BEGIN

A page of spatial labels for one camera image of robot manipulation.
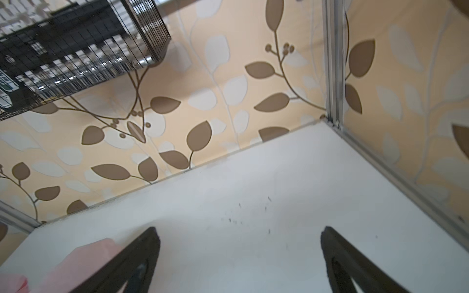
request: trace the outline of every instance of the pink cloth
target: pink cloth
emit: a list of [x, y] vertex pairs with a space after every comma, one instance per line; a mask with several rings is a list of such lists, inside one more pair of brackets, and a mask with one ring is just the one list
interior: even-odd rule
[[23, 275], [0, 274], [0, 292], [28, 293], [28, 280]]
[[68, 293], [101, 269], [121, 250], [122, 247], [109, 238], [75, 248], [30, 293]]

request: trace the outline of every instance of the metal grid
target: metal grid
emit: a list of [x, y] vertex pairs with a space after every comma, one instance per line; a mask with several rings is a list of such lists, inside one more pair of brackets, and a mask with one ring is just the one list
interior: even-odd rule
[[171, 39], [154, 0], [94, 0], [47, 16], [0, 38], [0, 120], [159, 63]]

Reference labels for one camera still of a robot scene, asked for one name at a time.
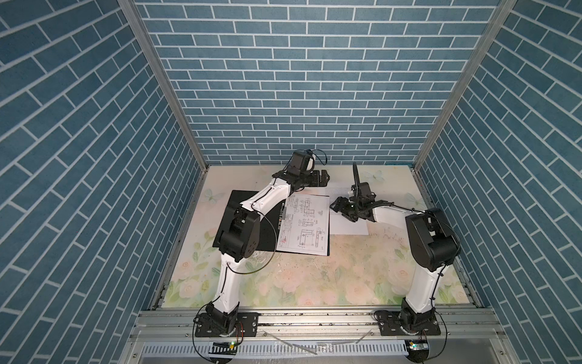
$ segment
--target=black clipboard
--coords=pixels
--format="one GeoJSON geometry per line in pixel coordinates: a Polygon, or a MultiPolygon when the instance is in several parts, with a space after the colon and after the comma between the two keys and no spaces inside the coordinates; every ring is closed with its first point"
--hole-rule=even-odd
{"type": "MultiPolygon", "coordinates": [[[[258,191],[241,191],[241,190],[232,190],[230,194],[230,198],[228,199],[230,202],[241,203],[242,201],[246,201],[249,198],[253,197],[257,194],[258,191]]],[[[277,231],[277,236],[279,236],[279,220],[281,218],[281,212],[283,209],[285,201],[279,202],[275,207],[271,209],[265,216],[269,219],[270,222],[273,223],[273,227],[277,231]]],[[[269,222],[265,219],[261,220],[261,231],[259,232],[258,238],[258,246],[257,250],[262,252],[272,252],[275,249],[277,241],[275,240],[275,236],[273,234],[273,229],[269,225],[269,222]]],[[[304,255],[314,255],[314,254],[306,254],[306,253],[296,253],[296,252],[283,252],[277,250],[279,253],[289,253],[289,254],[304,254],[304,255]]],[[[329,234],[328,234],[328,254],[329,256],[329,234]]]]}

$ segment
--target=vent grille
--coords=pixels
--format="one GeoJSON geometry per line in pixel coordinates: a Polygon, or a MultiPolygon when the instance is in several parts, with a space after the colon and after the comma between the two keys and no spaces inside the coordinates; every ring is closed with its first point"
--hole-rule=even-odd
{"type": "MultiPolygon", "coordinates": [[[[333,342],[317,341],[289,341],[309,351],[316,352],[320,356],[386,356],[408,355],[404,340],[366,340],[358,344],[333,344],[333,342]]],[[[208,356],[209,350],[213,354],[221,356],[220,349],[212,346],[212,341],[200,341],[196,343],[200,354],[208,356]]],[[[245,342],[239,346],[236,354],[238,359],[256,359],[262,356],[270,358],[299,358],[313,356],[313,354],[298,347],[291,347],[279,341],[254,341],[245,342]]],[[[189,358],[196,357],[191,343],[187,342],[148,342],[144,345],[142,356],[146,358],[189,358]]]]}

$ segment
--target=metal corner post
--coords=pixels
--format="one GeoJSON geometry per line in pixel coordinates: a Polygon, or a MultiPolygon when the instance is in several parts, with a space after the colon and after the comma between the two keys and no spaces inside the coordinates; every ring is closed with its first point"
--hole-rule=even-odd
{"type": "Polygon", "coordinates": [[[146,29],[146,25],[140,16],[135,1],[118,0],[118,2],[123,15],[125,15],[125,18],[127,19],[127,22],[141,47],[141,50],[144,52],[145,59],[147,60],[152,72],[154,72],[155,78],[158,80],[158,84],[162,89],[164,96],[166,97],[170,109],[172,109],[172,112],[176,117],[178,125],[180,125],[180,128],[184,133],[184,137],[186,138],[188,145],[194,154],[194,157],[200,164],[202,171],[205,172],[208,169],[208,164],[206,163],[206,160],[204,160],[202,151],[196,143],[196,139],[194,138],[192,129],[188,124],[184,110],[182,110],[182,106],[180,106],[178,97],[176,96],[172,84],[170,83],[170,80],[164,71],[162,62],[158,57],[154,43],[151,41],[150,35],[146,29]]]}
{"type": "Polygon", "coordinates": [[[414,169],[418,170],[427,159],[428,153],[430,152],[432,146],[436,143],[442,129],[445,127],[451,114],[457,107],[461,97],[463,96],[463,93],[471,82],[473,75],[477,71],[481,61],[483,61],[483,58],[485,58],[489,47],[493,43],[493,40],[495,40],[495,37],[501,30],[503,23],[509,16],[509,13],[513,9],[516,2],[517,0],[499,1],[499,5],[493,11],[491,19],[487,24],[487,28],[485,28],[483,35],[479,38],[479,41],[477,42],[471,57],[469,57],[469,60],[467,61],[467,65],[463,69],[463,73],[459,77],[457,83],[455,83],[455,86],[450,92],[449,98],[445,101],[445,104],[443,105],[441,113],[437,117],[434,126],[428,133],[427,139],[424,141],[423,146],[416,155],[416,158],[413,162],[414,169]]]}

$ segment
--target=aluminum frame
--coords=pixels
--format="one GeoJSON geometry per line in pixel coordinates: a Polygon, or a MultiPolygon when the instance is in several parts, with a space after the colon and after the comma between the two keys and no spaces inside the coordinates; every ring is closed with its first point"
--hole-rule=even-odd
{"type": "Polygon", "coordinates": [[[473,53],[471,53],[471,57],[469,57],[459,80],[455,83],[455,86],[453,86],[449,98],[445,101],[441,113],[436,118],[434,126],[431,131],[428,132],[426,140],[414,158],[413,167],[415,169],[419,169],[424,164],[424,161],[428,157],[428,153],[432,146],[437,142],[438,136],[449,121],[451,114],[453,114],[453,111],[461,100],[463,93],[467,89],[467,86],[469,86],[473,75],[477,71],[481,61],[483,61],[483,58],[485,58],[489,47],[493,43],[493,40],[495,40],[495,37],[501,30],[503,23],[508,18],[509,13],[515,6],[516,2],[517,0],[501,0],[497,8],[493,11],[489,23],[487,24],[487,28],[485,28],[483,35],[479,37],[475,49],[473,50],[473,53]]]}
{"type": "Polygon", "coordinates": [[[144,53],[145,59],[149,64],[152,72],[154,73],[155,78],[158,80],[159,87],[161,88],[170,109],[172,110],[174,117],[176,118],[180,129],[184,133],[184,137],[194,154],[194,157],[200,164],[200,168],[204,172],[208,170],[208,163],[204,159],[204,155],[200,150],[200,147],[196,143],[196,139],[194,138],[194,133],[188,123],[186,118],[186,114],[184,114],[184,110],[178,101],[178,97],[176,95],[176,91],[172,87],[170,80],[168,79],[168,75],[162,66],[162,61],[158,56],[158,53],[155,50],[154,43],[151,41],[151,38],[148,34],[146,29],[146,24],[144,23],[139,10],[135,4],[134,0],[118,0],[119,6],[121,7],[121,11],[123,15],[127,19],[129,27],[133,31],[133,35],[135,35],[137,42],[139,43],[141,50],[144,53]]]}
{"type": "Polygon", "coordinates": [[[152,296],[150,304],[148,306],[152,310],[158,309],[162,304],[165,289],[167,289],[168,285],[170,284],[170,279],[172,278],[174,267],[176,266],[176,262],[178,261],[178,256],[180,255],[180,251],[182,249],[182,245],[184,244],[186,234],[188,233],[188,228],[190,227],[192,216],[194,216],[194,211],[196,210],[196,205],[200,200],[200,195],[202,194],[202,188],[204,187],[204,182],[206,181],[207,175],[208,170],[203,171],[198,177],[198,181],[196,182],[196,188],[194,189],[194,193],[192,193],[192,197],[190,198],[190,203],[188,205],[186,213],[184,214],[184,219],[182,219],[182,224],[180,225],[180,230],[178,230],[178,235],[176,236],[175,243],[172,247],[172,250],[170,251],[168,261],[166,262],[164,270],[160,276],[159,283],[156,287],[155,293],[152,296]]]}

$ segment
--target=technical drawing
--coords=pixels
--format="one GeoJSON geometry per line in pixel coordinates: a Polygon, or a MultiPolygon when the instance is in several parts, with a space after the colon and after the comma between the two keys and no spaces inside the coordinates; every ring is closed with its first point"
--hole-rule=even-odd
{"type": "Polygon", "coordinates": [[[303,213],[305,215],[315,215],[315,210],[310,209],[311,207],[311,200],[305,200],[305,205],[303,206],[303,213]]]}
{"type": "Polygon", "coordinates": [[[291,195],[281,217],[277,249],[314,255],[328,254],[329,197],[291,195]]]}
{"type": "Polygon", "coordinates": [[[313,230],[306,229],[301,230],[301,236],[299,237],[299,245],[317,247],[317,239],[315,238],[315,234],[313,234],[313,230]]]}

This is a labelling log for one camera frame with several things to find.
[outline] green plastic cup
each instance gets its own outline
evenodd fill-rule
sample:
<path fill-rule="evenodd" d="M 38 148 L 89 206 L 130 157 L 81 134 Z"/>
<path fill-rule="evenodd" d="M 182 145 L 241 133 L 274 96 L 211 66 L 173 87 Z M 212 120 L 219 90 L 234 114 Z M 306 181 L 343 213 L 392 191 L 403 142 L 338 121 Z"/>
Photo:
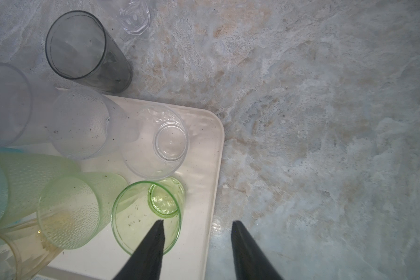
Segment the green plastic cup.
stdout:
<path fill-rule="evenodd" d="M 112 205 L 127 186 L 126 180 L 107 172 L 83 172 L 52 180 L 37 207 L 46 238 L 62 249 L 89 242 L 110 221 Z"/>
<path fill-rule="evenodd" d="M 0 228 L 34 213 L 50 180 L 79 171 L 74 161 L 59 156 L 0 153 Z"/>
<path fill-rule="evenodd" d="M 129 185 L 118 195 L 112 208 L 115 239 L 132 255 L 152 225 L 163 219 L 163 254 L 166 254 L 179 238 L 184 202 L 184 188 L 173 177 Z"/>

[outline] frosted plastic cup
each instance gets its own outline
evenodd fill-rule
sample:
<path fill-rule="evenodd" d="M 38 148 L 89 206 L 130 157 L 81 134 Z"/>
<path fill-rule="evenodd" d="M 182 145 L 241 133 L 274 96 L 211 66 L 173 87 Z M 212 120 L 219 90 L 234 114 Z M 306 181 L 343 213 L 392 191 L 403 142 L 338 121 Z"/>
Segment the frosted plastic cup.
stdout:
<path fill-rule="evenodd" d="M 73 160 L 111 153 L 138 137 L 137 121 L 88 87 L 69 89 L 56 99 L 48 129 L 56 150 Z"/>
<path fill-rule="evenodd" d="M 75 162 L 60 156 L 0 153 L 0 228 L 34 213 L 52 179 L 79 171 Z"/>
<path fill-rule="evenodd" d="M 184 203 L 184 188 L 173 177 L 129 185 L 118 195 L 112 208 L 115 239 L 126 253 L 132 255 L 152 225 L 163 219 L 163 254 L 166 254 L 179 238 Z"/>
<path fill-rule="evenodd" d="M 121 147 L 124 163 L 142 178 L 159 180 L 172 175 L 185 160 L 188 131 L 182 118 L 162 104 L 151 104 L 137 113 L 140 136 Z"/>
<path fill-rule="evenodd" d="M 59 248 L 76 249 L 110 221 L 112 205 L 127 186 L 107 172 L 83 172 L 52 180 L 42 191 L 37 217 L 46 238 Z"/>
<path fill-rule="evenodd" d="M 29 280 L 62 249 L 41 233 L 36 219 L 0 230 L 0 280 Z"/>
<path fill-rule="evenodd" d="M 49 142 L 47 121 L 58 95 L 51 84 L 0 63 L 0 147 Z"/>

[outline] gray marble surface
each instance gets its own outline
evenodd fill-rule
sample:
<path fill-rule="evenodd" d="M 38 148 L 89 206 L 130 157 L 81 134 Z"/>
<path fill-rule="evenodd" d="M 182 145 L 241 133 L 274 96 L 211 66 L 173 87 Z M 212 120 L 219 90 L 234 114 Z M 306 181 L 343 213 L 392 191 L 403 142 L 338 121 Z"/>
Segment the gray marble surface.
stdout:
<path fill-rule="evenodd" d="M 233 220 L 287 280 L 420 279 L 420 0 L 149 5 L 135 37 L 88 0 L 0 0 L 0 61 L 72 87 L 44 39 L 83 9 L 134 66 L 123 96 L 218 115 L 206 279 L 235 279 Z"/>

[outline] cup bottom
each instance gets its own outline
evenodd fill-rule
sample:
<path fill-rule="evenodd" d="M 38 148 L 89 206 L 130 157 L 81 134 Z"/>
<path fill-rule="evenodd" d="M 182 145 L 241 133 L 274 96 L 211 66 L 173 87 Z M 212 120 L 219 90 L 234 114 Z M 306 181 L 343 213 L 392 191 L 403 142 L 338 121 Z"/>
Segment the cup bottom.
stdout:
<path fill-rule="evenodd" d="M 171 181 L 183 190 L 183 186 L 180 183 L 175 184 L 177 180 L 174 179 L 173 181 L 171 177 L 165 180 Z M 163 188 L 157 185 L 152 185 L 148 191 L 148 205 L 152 212 L 164 219 L 174 217 L 178 213 L 174 199 Z"/>
<path fill-rule="evenodd" d="M 177 123 L 163 124 L 154 136 L 154 151 L 162 160 L 176 161 L 185 154 L 187 136 Z"/>

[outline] textured plastic tumbler
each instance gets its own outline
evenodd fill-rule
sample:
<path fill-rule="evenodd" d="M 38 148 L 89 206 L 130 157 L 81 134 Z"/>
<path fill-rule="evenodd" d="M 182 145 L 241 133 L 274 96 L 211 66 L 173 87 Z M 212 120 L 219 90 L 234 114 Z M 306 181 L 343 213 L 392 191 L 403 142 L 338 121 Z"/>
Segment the textured plastic tumbler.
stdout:
<path fill-rule="evenodd" d="M 0 230 L 0 280 L 29 280 L 62 249 L 41 233 L 36 219 Z"/>
<path fill-rule="evenodd" d="M 107 172 L 84 172 L 52 180 L 42 191 L 37 217 L 46 238 L 59 248 L 76 249 L 110 221 L 112 205 L 127 186 Z"/>
<path fill-rule="evenodd" d="M 53 178 L 79 171 L 75 162 L 60 156 L 0 153 L 0 228 L 34 213 Z"/>
<path fill-rule="evenodd" d="M 48 142 L 47 120 L 58 95 L 51 84 L 0 63 L 0 147 Z"/>
<path fill-rule="evenodd" d="M 185 160 L 189 136 L 182 118 L 162 104 L 137 112 L 140 136 L 121 147 L 124 163 L 142 178 L 159 180 L 172 175 Z"/>
<path fill-rule="evenodd" d="M 132 70 L 124 54 L 88 12 L 61 15 L 48 31 L 45 53 L 58 75 L 79 84 L 113 93 L 131 84 Z"/>
<path fill-rule="evenodd" d="M 97 3 L 131 35 L 141 35 L 150 26 L 145 0 L 97 0 Z"/>
<path fill-rule="evenodd" d="M 85 160 L 137 139 L 137 124 L 109 98 L 88 87 L 75 87 L 56 99 L 48 128 L 59 153 Z"/>
<path fill-rule="evenodd" d="M 163 219 L 166 254 L 179 238 L 185 192 L 173 177 L 140 181 L 125 188 L 112 208 L 112 231 L 118 244 L 132 255 L 155 221 Z"/>

END

YOUR INSTRUCTIONS:
Every line holding the word "grid" should be copied out of the records above.

RESULT FOR THIS EXERCISE:
request: trace the outline of every instance of the metal grid
target: metal grid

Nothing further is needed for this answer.